Material provided:
:::::
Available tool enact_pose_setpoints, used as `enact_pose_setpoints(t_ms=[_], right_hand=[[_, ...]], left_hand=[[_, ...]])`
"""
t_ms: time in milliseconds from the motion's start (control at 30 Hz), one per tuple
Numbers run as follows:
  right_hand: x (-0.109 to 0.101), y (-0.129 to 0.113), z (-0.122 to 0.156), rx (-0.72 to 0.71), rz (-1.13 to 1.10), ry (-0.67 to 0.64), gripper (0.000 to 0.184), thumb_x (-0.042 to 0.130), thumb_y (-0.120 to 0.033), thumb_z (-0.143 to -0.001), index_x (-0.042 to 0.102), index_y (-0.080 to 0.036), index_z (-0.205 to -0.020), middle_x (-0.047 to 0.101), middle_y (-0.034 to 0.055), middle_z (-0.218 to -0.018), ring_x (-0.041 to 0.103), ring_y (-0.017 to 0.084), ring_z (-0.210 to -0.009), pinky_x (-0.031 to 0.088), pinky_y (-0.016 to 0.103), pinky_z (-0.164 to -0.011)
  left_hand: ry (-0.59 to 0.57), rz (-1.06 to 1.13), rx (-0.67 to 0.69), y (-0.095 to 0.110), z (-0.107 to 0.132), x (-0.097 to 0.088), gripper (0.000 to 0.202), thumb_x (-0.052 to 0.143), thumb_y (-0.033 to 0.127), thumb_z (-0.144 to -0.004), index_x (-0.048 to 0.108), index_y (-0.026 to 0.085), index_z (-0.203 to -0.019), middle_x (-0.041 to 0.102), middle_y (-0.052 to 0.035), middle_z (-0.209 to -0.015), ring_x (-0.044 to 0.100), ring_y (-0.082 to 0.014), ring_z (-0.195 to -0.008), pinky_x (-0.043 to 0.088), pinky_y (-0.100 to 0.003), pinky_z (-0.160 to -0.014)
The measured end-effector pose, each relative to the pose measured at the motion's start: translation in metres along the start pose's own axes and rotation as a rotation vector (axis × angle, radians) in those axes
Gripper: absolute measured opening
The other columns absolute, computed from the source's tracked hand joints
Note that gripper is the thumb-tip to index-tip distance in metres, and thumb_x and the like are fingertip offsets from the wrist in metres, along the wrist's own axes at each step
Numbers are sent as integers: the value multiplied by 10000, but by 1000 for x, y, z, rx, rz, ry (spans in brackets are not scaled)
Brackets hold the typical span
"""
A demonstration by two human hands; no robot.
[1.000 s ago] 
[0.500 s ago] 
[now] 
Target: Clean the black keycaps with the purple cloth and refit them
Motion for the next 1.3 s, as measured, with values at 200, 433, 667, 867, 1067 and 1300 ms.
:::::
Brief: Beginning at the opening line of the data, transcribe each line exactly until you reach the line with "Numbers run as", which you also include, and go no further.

Result below:
Available tool enact_pose_setpoints, used as `enact_pose_setpoints(t_ms=[_], right_hand=[[_, ...]], left_hand=[[_, ...]])`
"""
t_ms: time in milliseconds from the motion's start (control at 30 Hz), one per tuple
Numbers run as follows:

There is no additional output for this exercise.